In the camp world, relatively few residential camps opened. Of those, some operated successfully, but others experienced outbreaks and had to shut down. One Georgia camp had 260 children and staff test positive.

In New England, roughly 50 percent of day camps and less than 10 percent of residential camps opened their doors this summer, according to Michele Rowcliffe, executive director of the American Camp Association, New England. In California, residential camps were not permitted to open at all.

“Location, and what your state allowed you to do, were the big influences on how people did,” said Scott Andrews, policy director for the Association for Challenge Course Technology (ACCT).

Looking ahead, training consultant Tom Leahy remains positive. As the pandemic has continued, operators have discovered more and more ways to conduct experiential programs. “There are activities you can do that keep people apart,” he said. “COVID-19 isn’t just in our way—we can use it as a teaching tool.” Develop protocols, develop procedures, and use experiential education to teach people how to function during a pandemic, he urged.

He noted that many outdoor programs remain quite doable. “Stay outside, stay distanced, and you can do it,” he said.

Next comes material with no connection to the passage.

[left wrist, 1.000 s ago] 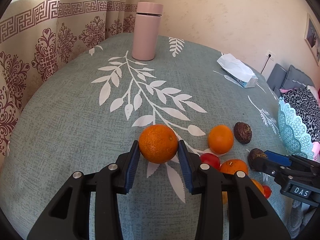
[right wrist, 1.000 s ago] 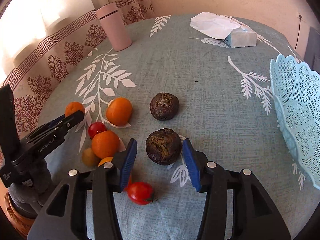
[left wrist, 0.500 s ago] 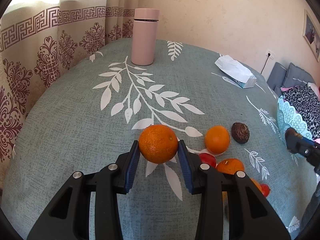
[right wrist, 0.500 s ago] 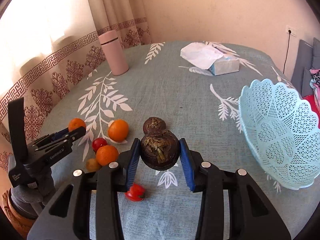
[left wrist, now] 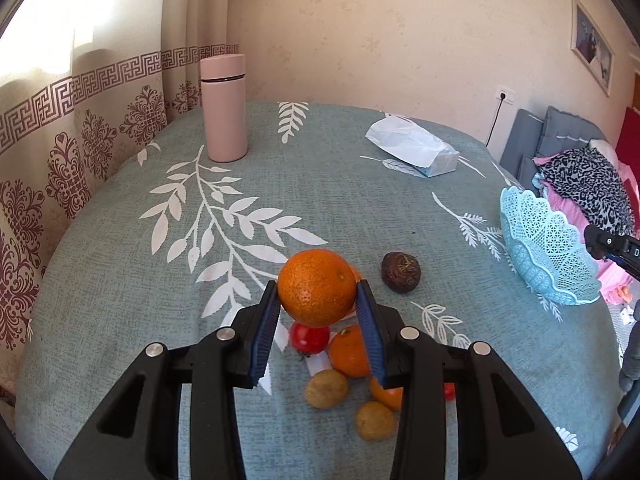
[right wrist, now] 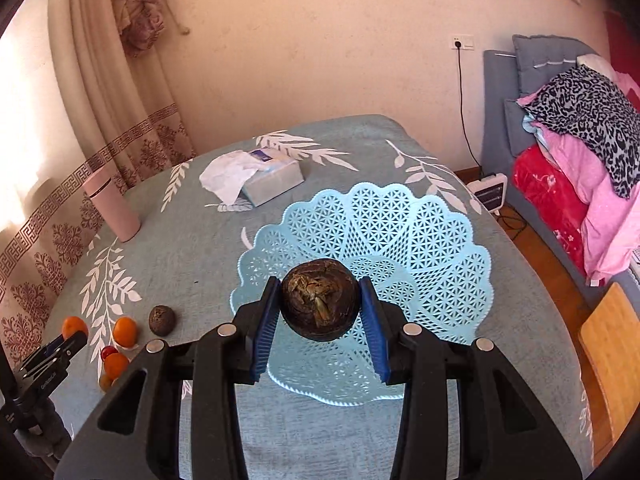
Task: Organize fruits
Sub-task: 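Carry the dark fruit into the blue basket and open the right tool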
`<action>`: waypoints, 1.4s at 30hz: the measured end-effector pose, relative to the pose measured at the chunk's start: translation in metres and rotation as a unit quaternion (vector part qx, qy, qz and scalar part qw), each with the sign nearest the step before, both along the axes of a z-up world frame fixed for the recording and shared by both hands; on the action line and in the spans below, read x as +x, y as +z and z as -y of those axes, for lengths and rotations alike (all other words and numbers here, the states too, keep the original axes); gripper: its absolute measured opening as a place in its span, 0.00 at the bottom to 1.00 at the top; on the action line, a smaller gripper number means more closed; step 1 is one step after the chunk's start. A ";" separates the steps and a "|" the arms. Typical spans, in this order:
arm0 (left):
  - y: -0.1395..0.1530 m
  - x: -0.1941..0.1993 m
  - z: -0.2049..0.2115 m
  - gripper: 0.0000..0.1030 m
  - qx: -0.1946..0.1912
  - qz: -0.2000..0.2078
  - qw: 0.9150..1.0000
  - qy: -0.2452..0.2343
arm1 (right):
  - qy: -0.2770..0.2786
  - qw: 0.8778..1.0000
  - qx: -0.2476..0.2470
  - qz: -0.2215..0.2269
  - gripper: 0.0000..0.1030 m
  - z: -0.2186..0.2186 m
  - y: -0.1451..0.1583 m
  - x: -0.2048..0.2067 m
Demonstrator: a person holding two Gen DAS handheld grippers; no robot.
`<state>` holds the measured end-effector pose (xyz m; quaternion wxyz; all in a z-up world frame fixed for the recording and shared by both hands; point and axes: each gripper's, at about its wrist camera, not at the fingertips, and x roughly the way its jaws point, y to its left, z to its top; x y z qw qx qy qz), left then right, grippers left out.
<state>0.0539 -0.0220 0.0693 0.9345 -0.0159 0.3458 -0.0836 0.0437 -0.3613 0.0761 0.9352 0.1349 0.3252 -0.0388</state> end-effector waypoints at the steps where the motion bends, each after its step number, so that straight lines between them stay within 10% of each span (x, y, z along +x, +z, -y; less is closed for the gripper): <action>1: 0.004 0.000 0.007 0.38 0.002 0.002 1.000 -0.007 | -0.008 1.000 0.008 0.001 0.41 0.006 0.000 0.000; 4: 0.013 -0.001 0.028 0.38 0.004 0.005 1.000 -0.028 | -0.034 0.999 0.030 0.013 0.56 0.023 0.003 -0.006; 28: 0.037 0.022 0.208 0.38 -0.013 -0.029 0.980 -0.197 | -0.097 0.988 0.093 0.078 0.72 0.077 0.034 -0.040; 42: 0.051 0.029 0.187 0.70 -0.009 -0.002 0.985 -0.174 | -0.098 0.987 0.095 0.080 0.74 0.077 0.032 -0.040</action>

Leahy applauded the shift to virtual programming and teaching via Zoom. “There are lots of people testing out different ideas and developing real content, with activity and debrief,” he noted. Programming has ranged from one- to 20-hour programs, he added. He’s also developing virtual training programs for this fall and winter.

Successful case study. A CDC study of four Maine overnight camps this past summer demonstrated that it’s possible to run a nearly-normal camp program—with the proper precautions. The study included 1,022 attendees from 41 states and international locations. The camps implemented a multilayered prevention and mitigation strategy that allowed them to successfully operate.

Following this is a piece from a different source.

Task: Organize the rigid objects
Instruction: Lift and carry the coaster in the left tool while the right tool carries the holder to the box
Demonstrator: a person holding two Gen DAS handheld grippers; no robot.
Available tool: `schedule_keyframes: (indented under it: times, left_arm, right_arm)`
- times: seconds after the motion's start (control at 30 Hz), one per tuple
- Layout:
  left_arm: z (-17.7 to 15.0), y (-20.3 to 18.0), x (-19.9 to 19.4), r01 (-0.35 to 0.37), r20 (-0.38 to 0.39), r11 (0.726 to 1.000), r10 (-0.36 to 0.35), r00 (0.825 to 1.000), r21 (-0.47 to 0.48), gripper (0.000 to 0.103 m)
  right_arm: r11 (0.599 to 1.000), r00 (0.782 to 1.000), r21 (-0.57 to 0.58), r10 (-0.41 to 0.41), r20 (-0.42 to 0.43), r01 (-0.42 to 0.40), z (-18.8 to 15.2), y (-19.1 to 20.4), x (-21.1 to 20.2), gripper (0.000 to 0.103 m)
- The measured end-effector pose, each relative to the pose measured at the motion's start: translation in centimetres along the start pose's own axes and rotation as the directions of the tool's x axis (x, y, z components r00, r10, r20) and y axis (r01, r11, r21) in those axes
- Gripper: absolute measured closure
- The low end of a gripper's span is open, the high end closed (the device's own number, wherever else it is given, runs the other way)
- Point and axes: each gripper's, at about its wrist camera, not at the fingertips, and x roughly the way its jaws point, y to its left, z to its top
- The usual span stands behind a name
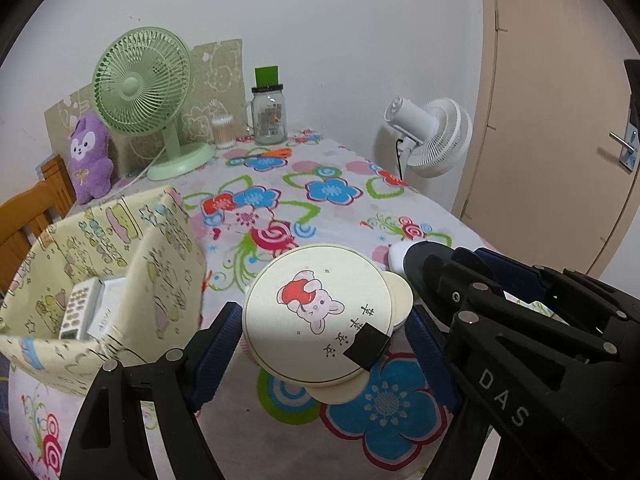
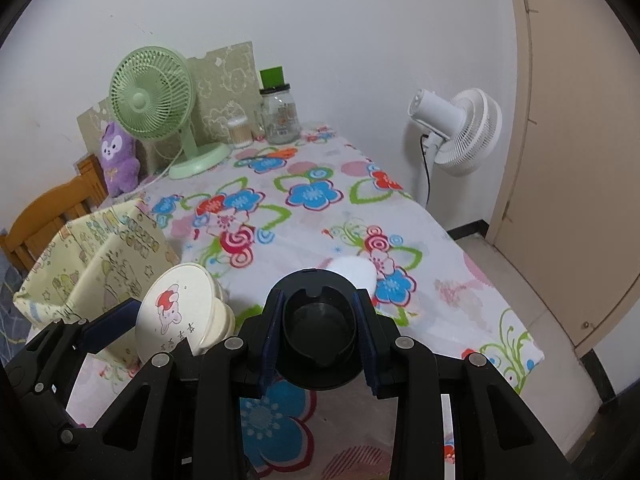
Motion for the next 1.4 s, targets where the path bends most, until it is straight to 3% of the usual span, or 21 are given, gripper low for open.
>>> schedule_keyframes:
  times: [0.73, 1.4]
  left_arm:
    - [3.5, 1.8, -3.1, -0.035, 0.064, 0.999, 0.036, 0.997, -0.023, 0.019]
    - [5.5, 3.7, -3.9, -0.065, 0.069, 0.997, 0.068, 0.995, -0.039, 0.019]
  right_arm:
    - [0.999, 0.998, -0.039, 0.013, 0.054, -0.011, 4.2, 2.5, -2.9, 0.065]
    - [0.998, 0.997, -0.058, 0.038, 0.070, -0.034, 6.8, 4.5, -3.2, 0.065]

The protocol included pre-camp at-home quarantine, pre- and post-arrival COVID-19 testing and symptom screening, cohorting, and physical distancing between cohorts. In addition, camps required use of face coverings, enhanced hygiene measures, enhanced cleaning and disinfecting, maximal outdoor programming, and early and rapid identification of infection.

A few cases of COVID-19 showed up during the four camps, and all were dealt with successfully through isolation of infected individuals and quarantining of exposed persons. Read the full report here.

“Camps are resilient and flexible by nature,” said Rowcliffe. “With the right safety measures and plenty of time to implement them, we’re confident that camp will continue in 2021.”

The same can be said about experiential education generally. “We’ve heard lots of success stories about virtual programs, and improvements in training,” said Bagley. “People have been forced outside their comfort zone and have figured out virtual training and programming. People are using video to do demonstrations, there are a lot of positives about people connecting through Zoom. The increased accessibility is a big plus.

“I am optimistic that some great things will come out of this situation, and have already. Experiential education will grow because of this.”